Eldar, with your lens collection, 11-24 f4 indeed should be insanely good


----------



## NWPhil (Jan 31, 2015)

ok, just a quicky with a P&S - It seems to me that the 11-24 is a little smaller than the 16-35 f/4
Not a precise/scientific comparison, but I think it might close enough


----------



## privatebydesign (Jan 31, 2015)

As for CPL's, here is my 145mm CPL on the 17TS-E, which I often shift stitch to an 11mm fov. 

The CPL, as NWPhil says, can be used very effectively for water and shinny services, I use mine for controlling glare and reflections on swimming pools, granite worktops and bathrooms.

I strongly suspect Fotodiox will have an 11-24 version of the Wonderpana out pretty quickly.


----------



## Eldar (Jan 31, 2015)

privatebydesign said:


> As for CPL's, here is my 145mm CPL on the 17TS-E, which I often shift stitch to an 11mm fov.
> 
> The CPL, as NWPhil says, can be used very effectively for water and shinny services, I use mine for controlling glare and reflections on swimming pools, granite worktops and bathrooms.
> 
> I strongly suspect Fotodiox will have an 11-24 version of the Wonderpana out pretty quickly.


I did not know they had this solution for the 17 TS-E and I could not find it at B&H. I would be most interested and if you could provide full name and number, it would be most appreciated.


----------



## wtlloyd (Jan 31, 2015)

Image comparison of lens size on Northlight Images site:

http://www.northlight-images.co.uk/Canon_new_lenses.html


----------



## PhotographyFirst (Jan 31, 2015)

wtlloyd said:


> Image comparison of lens size on Northlight Images site:
> 
> http://www.northlight-images.co.uk/Canon_new_lenses.html



From a technical standpoint, this is one heck of an advanced glass design!

1x large diameter ground aspheric lens
1x large-diameter glass molded aspherical lens
2x glass molded aspherical lenses
1x super UD lens
1x lens UD
8) 8) 8)


----------



## NWPhil (Jan 31, 2015)

privatebydesign said:


> As for CPL's, here is my 145mm CPL on the 17TS-E, which I often shift stitch to an 11mm fov.
> 
> The CPL, as NWPhil says, can be used very effectively for water and shinny services, I use mine for controlling glare and reflections on swimming pools, granite worktops and bathrooms.
> 
> I strongly suspect Fotodiox will have an 11-24 version of the Wonderpana out pretty quickly.



Darn, and I believed my 95mm filter was big....

Seems that the new 11-24 has an integrated hood, similar to other newer UWA lenses.
That alone is going to create issues adapting a filer system to it.
For sure I will wait to hear and see test results on this new lens - hopefully, it will at least be equal to Nikon's 14-24 f2.8. 
I would not be surprised with the rumored price if the lens was a f2.8 - @ f/4 seems bit too much, but again, maybe it's really even better than Nikon's offering, and sharp right from f/4

The overall size and exterior looks seem fine for me, and if indeed supports a internal focusing design, then even better.
Maybe f/4 is the new f2.8, now that Canon is coming with higher MP cameras and what seems to be a more robust iso - time will tell.
Meanwhile, is very entertaining reading about all this in the main forums ;D


----------



## privatebydesign (Jan 31, 2015)

NWPhil said:


> privatebydesign said:
> 
> 
> > As for CPL's, here is my 145mm CPL on the 17TS-E, which I often shift stitch to an 11mm fov.
> ...



Not really, Fotodiox have done a good job with all the other ultrawides with built in lens hoods.

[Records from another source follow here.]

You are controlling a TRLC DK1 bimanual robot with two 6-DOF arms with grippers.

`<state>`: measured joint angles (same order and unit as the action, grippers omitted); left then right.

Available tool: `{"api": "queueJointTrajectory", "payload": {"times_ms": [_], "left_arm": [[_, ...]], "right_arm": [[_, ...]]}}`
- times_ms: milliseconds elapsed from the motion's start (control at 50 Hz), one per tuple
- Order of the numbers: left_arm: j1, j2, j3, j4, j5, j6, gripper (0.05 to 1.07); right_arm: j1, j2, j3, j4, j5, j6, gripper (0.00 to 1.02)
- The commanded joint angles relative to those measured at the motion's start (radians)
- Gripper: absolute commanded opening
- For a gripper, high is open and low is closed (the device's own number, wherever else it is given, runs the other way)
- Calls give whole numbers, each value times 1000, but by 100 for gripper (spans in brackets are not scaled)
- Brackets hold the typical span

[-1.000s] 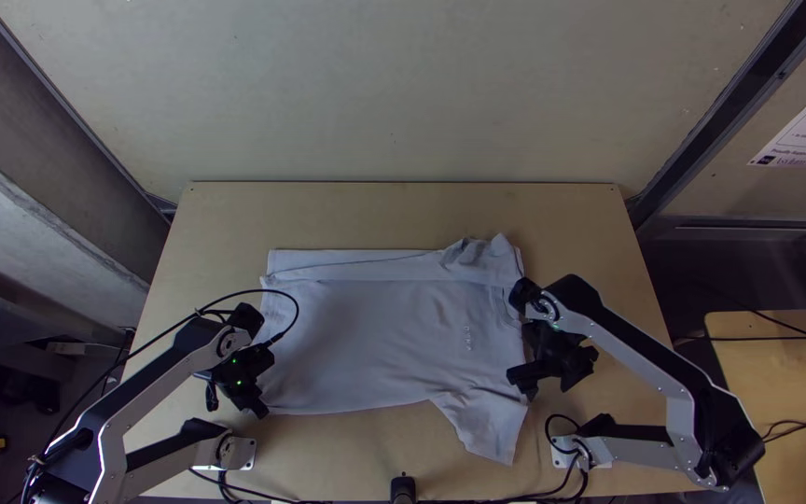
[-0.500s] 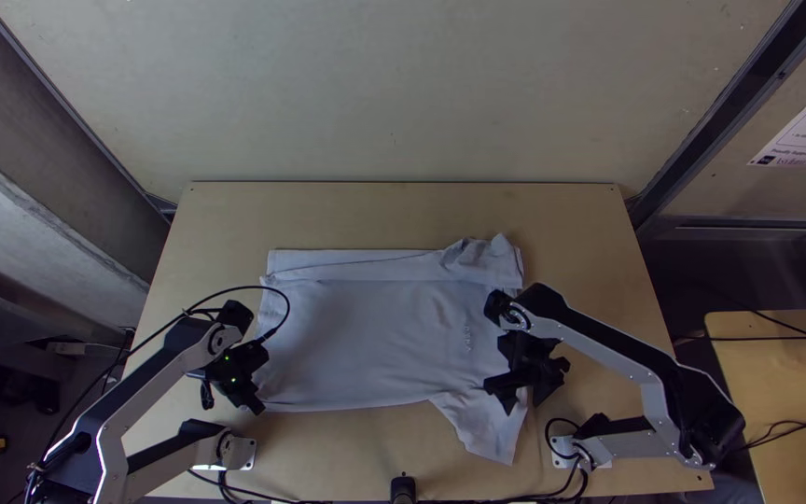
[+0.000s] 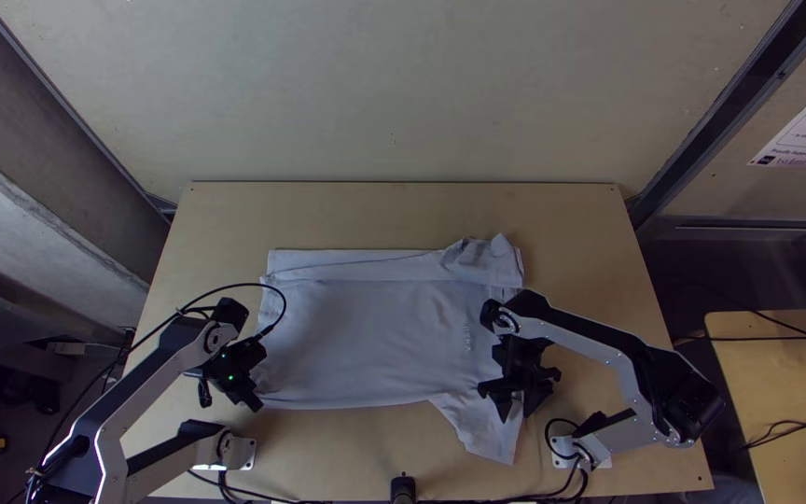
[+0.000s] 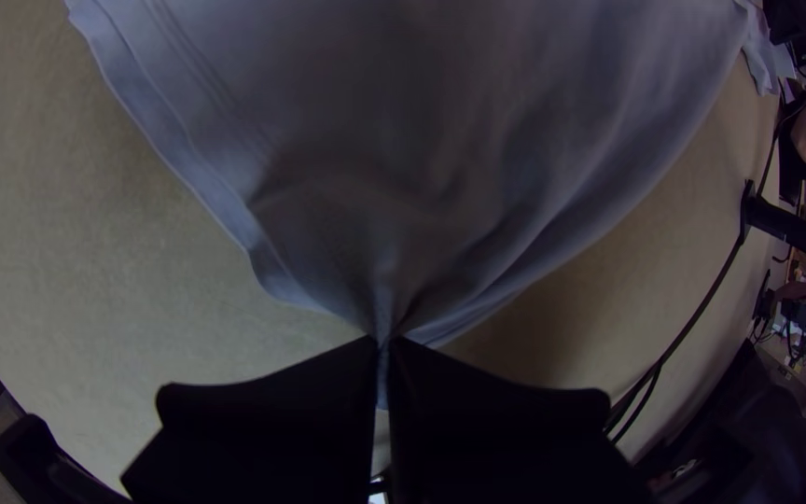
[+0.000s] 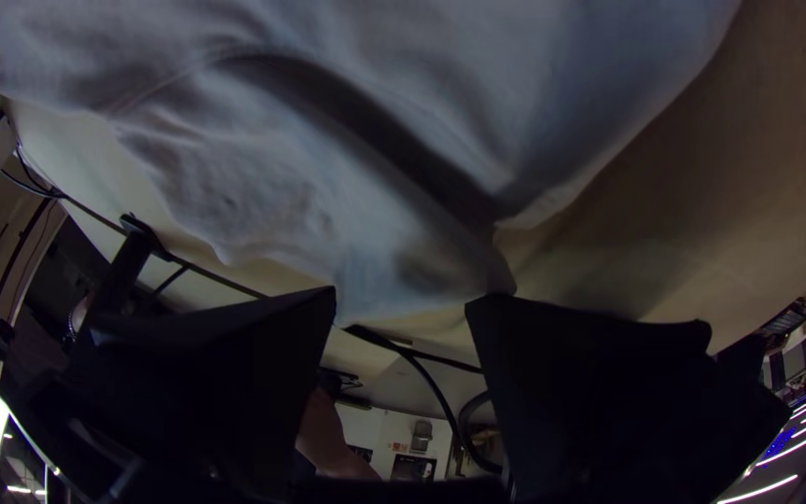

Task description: Fold the t-shirt

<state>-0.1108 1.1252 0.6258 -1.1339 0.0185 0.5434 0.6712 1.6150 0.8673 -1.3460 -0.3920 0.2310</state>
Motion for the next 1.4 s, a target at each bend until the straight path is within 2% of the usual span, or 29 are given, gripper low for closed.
{"api": "queueJointTrajectory", "payload": {"times_ms": [0, 100, 160, 180, 220, 260, 320, 380, 420, 680, 820, 860, 920, 980, 1040, 1080, 1180, 1380], "left_arm": [[7, -18, 14, -9, 8, 30, 8], [7, -19, 15, -6, 11, 30, 8], [7, -21, 15, -7, 11, 30, 8], [7, -22, 15, -9, 11, 30, 8], [7, -27, 17, -10, 11, 30, 8], [7, -30, 15, -10, 11, 32, 8], [10, -31, 14, -10, 11, 33, 8], [11, -31, 11, -12, 11, 33, 8], [10, -31, 9, -12, 12, 35, 8], [10, -31, 26, -12, 18, 33, 8], [20, -35, 29, -26, 17, 36, 8], [30, -38, 28, -30, 18, 46, 8], [36, -41, 28, -30, 18, 52, 8], [37, -41, 28, -30, 18, 52, 8], [37, -41, 32, -33, 18, 52, 8], [36, -41, 38, -40, 18, 52, 8], [39, -41, 46, -46, 18, 61, 8], [59, -35, 60, -46, 18, 78, 8]], "right_arm": [[-16, 13, -33, 15, -8, -16, 48], [-21, 8, -50, 56, -7, -19, 29], [-19, 6, -59, 61, -7, -18, 29], [-19, 10, -57, 54, -4, -18, 31], [-19, 14, -39, 24, 15, -21, 43], [-24, 6, -22, -4, 24, -44, 49], [-22, -10, 4, -45, 71, -48, 75], [-21, -9, 22, -87, 127, -44, 88], [-22, -9, 30, -88, 148, -38, 89], [-24, 45, 30, -51, 154, -58, 88], [-24, 63, 22, -24, 145, -52, 76], [-22, 65, 21, -10, 130, -53, 68], [-22, 77, 18, 5, 120, -55, 67], [-19, 83, 16, 18, 119, -55, 53], [-13, 65, 22, 22, 119, -52, 32], [-12, 46, 27, 22, 111, -48, 22], [-21, 23, 35, 18, 101, -47, 3], [-44, 2, 35, -25, 99, -53, 3]]}}
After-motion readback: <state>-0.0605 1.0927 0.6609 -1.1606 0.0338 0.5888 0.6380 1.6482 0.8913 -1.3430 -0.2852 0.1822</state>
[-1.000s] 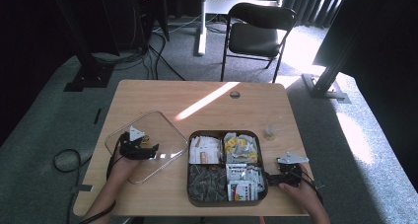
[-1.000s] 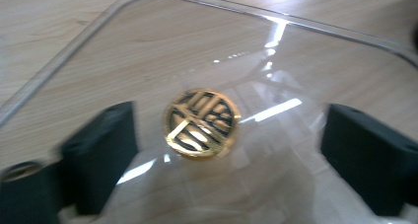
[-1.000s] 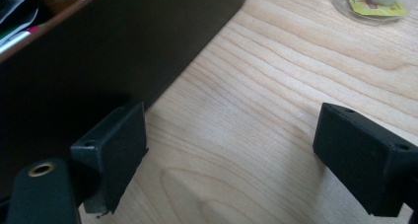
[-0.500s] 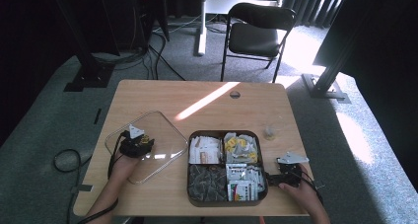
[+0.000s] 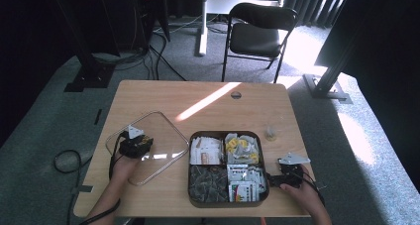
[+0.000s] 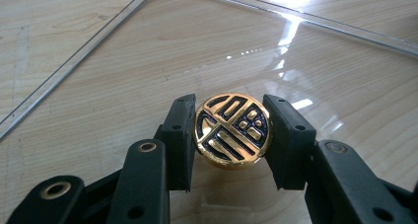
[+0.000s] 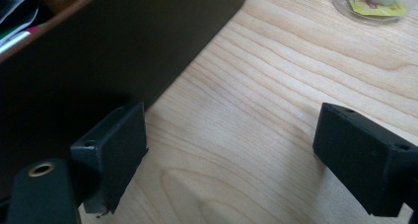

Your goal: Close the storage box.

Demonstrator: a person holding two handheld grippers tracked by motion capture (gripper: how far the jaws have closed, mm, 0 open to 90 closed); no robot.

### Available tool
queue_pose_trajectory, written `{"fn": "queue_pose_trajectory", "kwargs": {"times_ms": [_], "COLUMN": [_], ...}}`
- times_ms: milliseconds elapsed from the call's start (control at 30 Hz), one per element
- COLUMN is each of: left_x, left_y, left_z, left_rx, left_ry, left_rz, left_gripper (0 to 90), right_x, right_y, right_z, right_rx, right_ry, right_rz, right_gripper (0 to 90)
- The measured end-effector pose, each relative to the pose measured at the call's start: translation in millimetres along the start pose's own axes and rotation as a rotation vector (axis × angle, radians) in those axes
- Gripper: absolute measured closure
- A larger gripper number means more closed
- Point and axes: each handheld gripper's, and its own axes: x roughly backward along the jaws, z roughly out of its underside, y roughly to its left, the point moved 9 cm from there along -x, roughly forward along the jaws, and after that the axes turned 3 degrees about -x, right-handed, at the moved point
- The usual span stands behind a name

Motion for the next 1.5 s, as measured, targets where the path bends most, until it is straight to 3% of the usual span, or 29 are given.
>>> {"fn": "queue_pose_trajectory", "kwargs": {"times_ms": [100,167,467,833,933,1500], "left_x": [4.8,8.8,26.9,38.6,42.1,48.2], "left_y": [1.4,2.4,3.9,4.4,0.3,-42.8], "left_z": [-3.6,-6.5,-24.8,-37.2,-40.9,-57.5], "left_rx": [0.014,-0.015,-0.032,-0.021,-0.022,-0.138], "left_ry": [-0.004,-0.005,-0.043,-0.052,-0.058,-0.067], "left_rz": [0.003,-0.012,-0.029,0.006,0.027,0.111], "left_gripper": [58.9,58.9,58.9,58.9,58.9,58.8], "right_x": [0.0,0.0,0.0,0.0,0.0,0.0], "right_y": [0.0,0.0,0.0,0.0,0.0,0.0], "right_z": [0.0,0.0,0.0,0.0,0.0,0.0], "right_rx": [0.000,0.000,0.000,0.000,0.000,0.000], "right_ry": [0.000,0.000,0.000,0.000,0.000,0.000], "right_rz": [0.000,0.000,0.000,0.000,0.000,0.000], "right_gripper": [12.3,12.3,12.4,12.3,12.3,12.3]}}
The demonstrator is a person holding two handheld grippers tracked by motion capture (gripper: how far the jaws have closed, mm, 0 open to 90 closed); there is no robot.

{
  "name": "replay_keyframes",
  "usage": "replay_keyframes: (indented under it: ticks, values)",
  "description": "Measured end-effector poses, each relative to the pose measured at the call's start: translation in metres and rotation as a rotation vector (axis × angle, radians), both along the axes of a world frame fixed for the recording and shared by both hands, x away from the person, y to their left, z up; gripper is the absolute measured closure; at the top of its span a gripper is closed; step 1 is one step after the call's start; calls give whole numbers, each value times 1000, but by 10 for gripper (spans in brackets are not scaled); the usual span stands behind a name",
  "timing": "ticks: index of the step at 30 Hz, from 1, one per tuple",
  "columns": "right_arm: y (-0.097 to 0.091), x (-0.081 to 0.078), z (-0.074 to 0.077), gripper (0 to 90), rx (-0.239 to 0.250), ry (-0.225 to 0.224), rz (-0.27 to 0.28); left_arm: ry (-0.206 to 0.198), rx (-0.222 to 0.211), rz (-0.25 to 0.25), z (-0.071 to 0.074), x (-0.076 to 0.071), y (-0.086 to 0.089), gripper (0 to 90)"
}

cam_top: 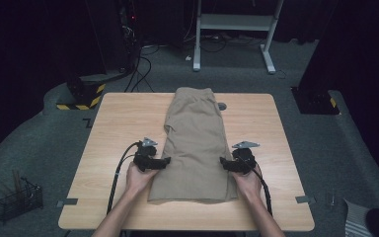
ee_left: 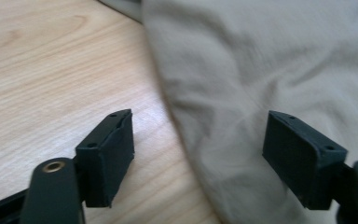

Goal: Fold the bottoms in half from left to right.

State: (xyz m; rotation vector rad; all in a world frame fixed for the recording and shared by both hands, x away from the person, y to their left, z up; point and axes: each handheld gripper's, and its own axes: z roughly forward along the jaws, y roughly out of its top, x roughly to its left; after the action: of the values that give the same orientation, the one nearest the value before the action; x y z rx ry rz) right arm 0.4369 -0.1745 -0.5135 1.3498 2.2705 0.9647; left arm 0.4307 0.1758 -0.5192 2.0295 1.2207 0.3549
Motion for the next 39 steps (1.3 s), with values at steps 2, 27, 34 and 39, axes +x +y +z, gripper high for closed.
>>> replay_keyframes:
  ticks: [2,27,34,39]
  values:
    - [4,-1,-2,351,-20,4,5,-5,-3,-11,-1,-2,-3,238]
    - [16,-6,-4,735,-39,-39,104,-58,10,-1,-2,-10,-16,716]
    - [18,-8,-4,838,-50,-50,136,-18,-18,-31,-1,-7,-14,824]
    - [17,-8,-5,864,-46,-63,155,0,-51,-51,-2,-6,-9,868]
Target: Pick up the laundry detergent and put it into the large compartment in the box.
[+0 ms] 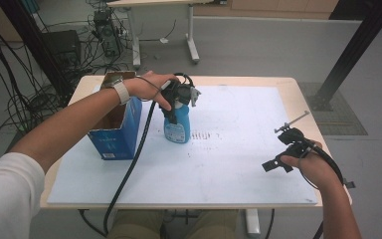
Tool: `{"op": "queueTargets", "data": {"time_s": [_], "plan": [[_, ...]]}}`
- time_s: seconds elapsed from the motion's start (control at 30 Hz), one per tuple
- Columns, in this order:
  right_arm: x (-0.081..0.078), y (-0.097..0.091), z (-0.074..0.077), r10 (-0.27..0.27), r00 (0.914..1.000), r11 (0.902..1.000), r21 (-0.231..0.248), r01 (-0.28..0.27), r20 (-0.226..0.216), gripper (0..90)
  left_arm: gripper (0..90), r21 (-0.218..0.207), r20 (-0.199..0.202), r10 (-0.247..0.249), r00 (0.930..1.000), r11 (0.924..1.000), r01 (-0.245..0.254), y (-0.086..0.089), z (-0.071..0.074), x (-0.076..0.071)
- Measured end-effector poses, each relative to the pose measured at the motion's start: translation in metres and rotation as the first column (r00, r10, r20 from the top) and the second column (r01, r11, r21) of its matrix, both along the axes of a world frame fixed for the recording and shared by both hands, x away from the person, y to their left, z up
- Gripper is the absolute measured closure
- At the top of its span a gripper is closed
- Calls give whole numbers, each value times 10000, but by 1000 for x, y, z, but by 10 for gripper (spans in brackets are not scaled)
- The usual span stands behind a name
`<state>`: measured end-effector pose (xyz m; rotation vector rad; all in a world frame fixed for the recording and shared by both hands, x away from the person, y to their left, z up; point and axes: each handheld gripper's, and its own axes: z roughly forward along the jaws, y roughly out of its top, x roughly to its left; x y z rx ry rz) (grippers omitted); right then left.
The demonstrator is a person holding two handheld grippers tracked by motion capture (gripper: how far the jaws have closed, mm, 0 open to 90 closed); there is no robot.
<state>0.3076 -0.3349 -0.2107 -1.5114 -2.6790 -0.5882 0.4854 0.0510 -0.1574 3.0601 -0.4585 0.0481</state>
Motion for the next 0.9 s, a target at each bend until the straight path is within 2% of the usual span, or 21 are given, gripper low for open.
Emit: {"op": "queueTargets", "data": {"time_s": [0.9], "plan": [[-1,1,3,30,10000,10000,-3,-30,65,82,391,7,-66,252,9997,9997,-252,1,0,3]]}}
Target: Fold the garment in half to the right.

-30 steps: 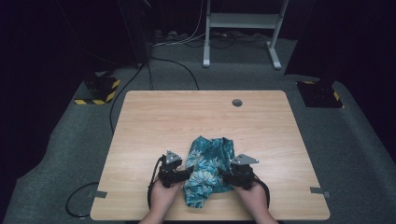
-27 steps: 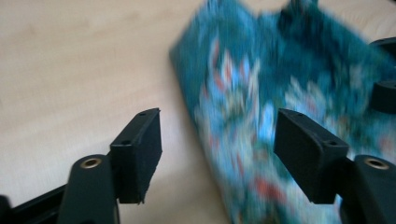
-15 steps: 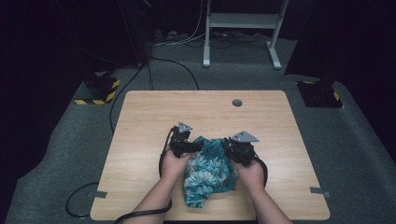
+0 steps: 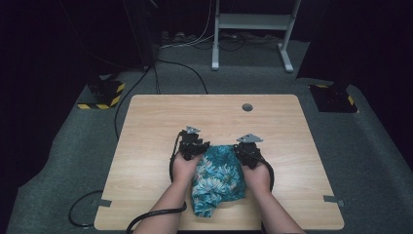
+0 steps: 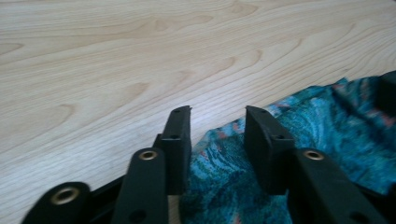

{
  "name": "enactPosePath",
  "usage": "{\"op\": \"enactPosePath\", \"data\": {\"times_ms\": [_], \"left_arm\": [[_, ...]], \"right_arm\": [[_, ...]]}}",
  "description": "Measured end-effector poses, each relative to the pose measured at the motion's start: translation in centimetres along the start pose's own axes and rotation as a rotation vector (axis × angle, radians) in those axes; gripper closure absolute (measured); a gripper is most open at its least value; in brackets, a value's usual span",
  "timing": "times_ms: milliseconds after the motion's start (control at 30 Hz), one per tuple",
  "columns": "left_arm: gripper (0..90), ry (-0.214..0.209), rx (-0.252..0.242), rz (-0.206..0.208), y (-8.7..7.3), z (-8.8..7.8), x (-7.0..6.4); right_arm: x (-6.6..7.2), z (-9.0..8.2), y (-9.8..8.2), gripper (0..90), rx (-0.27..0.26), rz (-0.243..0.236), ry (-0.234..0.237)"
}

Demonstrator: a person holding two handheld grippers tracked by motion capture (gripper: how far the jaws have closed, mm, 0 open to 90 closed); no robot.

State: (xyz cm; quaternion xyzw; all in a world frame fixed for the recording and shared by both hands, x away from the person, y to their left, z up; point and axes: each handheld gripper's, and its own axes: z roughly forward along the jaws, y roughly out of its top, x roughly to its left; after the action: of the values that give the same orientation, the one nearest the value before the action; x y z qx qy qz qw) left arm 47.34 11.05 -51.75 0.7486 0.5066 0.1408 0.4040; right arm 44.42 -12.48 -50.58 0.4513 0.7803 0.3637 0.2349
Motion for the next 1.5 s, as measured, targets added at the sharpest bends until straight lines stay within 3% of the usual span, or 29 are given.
{"op": "enactPosePath", "data": {"times_ms": [133,200,433,500,567,667,800,867,1033,1267,1433,1500], "left_arm": [[66.7,0.033,-0.004,-0.02,-0.1,-0.3,0.6],[63.7,0.023,-0.013,-0.045,-0.2,-0.3,1.0],[57.7,0.07,-0.001,-0.06,-0.3,-0.5,1.9],[56.4,0.074,-0.001,-0.073,-0.4,-0.7,2.3],[51.1,0.067,-0.023,-0.078,-0.2,-1.2,2.3],[39.5,0.049,-0.069,-0.072,0.3,-2.4,1.7],[36.1,0.0,-0.107,0.011,0.5,-3.5,-0.6],[36.1,-0.024,-0.097,0.02,0.1,-3.3,-1.5],[36.4,-0.046,-0.035,0.034,-1.1,-1.2,-2.6],[37.8,-0.007,0.03,0.005,-1.9,0.5,-1.2],[37.6,0.007,0.031,0.004,-1.8,0.9,-0.3],[37.6,0.0,0.029,-0.022,-1.5,0.9,0.2]], "right_arm": [[-0.8,-0.4,-0.1,89.5,-0.015,0.014,-0.01],[-1.3,-0.5,-0.1,89.4,-0.019,0.016,-0.017],[-2.3,0.1,-0.5,89.1,0.019,0.036,-0.04],[-2.4,0.1,-0.6,81.3,0.02,0.044,-0.04],[-2.7,-0.2,-0.6,62.3,0.011,0.056,-0.026],[-3.0,-1.3,-0.1,52.7,-0.042,0.068,-0.018],[-2.4,-2.0,1.0,44.3,-0.106,0.02,0.015],[-1.7,-1.8,1.3,43.3,-0.123,-0.001,0.04],[-0.1,0.0,0.7,42.9,-0.077,-0.031,0.07],[-0.2,2.5,-1.3,42.8,0.013,-0.034,0.066],[-0.6,3.3,-1.7,42.4,0.022,-0.048,0.061],[-0.9,3.6,-1.6,41.4,0.016,-0.046,0.065]]}}
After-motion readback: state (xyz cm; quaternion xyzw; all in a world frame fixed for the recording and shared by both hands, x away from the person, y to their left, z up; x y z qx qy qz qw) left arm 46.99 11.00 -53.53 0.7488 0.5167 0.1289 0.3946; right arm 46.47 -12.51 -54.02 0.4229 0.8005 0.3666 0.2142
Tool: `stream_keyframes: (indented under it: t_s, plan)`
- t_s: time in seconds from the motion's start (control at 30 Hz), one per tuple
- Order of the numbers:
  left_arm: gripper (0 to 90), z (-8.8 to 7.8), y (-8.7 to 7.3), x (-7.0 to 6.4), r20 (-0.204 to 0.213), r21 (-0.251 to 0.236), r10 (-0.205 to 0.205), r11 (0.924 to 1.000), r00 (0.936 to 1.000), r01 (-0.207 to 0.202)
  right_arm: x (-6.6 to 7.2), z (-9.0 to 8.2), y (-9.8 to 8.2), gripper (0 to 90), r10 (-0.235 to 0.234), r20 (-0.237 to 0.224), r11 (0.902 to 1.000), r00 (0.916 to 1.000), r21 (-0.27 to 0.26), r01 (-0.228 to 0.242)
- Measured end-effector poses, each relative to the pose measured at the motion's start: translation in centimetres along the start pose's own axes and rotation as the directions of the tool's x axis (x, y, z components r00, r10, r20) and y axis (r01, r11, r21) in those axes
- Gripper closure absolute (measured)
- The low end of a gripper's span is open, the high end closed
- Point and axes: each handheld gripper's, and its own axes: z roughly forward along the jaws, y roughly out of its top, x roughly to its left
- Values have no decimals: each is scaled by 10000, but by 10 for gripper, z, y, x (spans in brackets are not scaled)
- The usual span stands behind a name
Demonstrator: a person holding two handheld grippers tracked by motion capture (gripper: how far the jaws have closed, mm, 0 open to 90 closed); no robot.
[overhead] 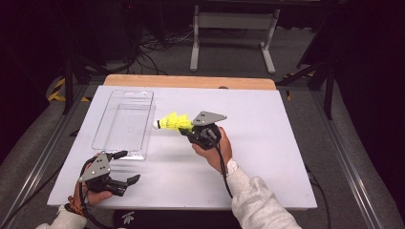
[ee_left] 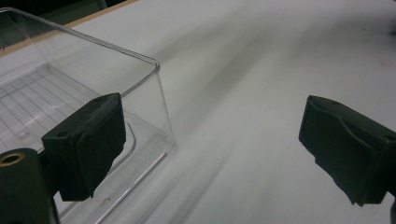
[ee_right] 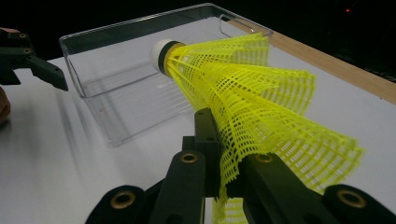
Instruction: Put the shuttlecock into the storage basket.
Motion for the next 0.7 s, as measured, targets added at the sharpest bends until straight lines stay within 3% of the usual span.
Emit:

They all use the same 145mm filters both round and rectangles for the grads.


----------



## privatebydesign (Jan 31, 2015)

Eldar said:


> privatebydesign said:
> 
> 
> > As for CPL's, here is my 145mm CPL on the 17TS-E, which I often shift stitch to an 11mm fov.
> ...



Hi there Eldar,

It is the Fotodiox Wonderpana 145, they do several versions, the 145 that just has a 145 filter thread, the 66 which has slots and the 145 thread but doesn't rotate, and the 66 FreeArc that has slots the 145 thread and does rotate, I have the basic 145 because I only use round filters, but they also do one called the FreeArc that has slots for grads etc. You need to work out what functionality you want/need first then narrow down the large range of kit options that include various filter packages.

For the 17TS-E it works with zero vignetting at all shift amounts, and even with full shift and 4º tilt, or full tilt and a touch of shift, far and away the best solution for the 17. 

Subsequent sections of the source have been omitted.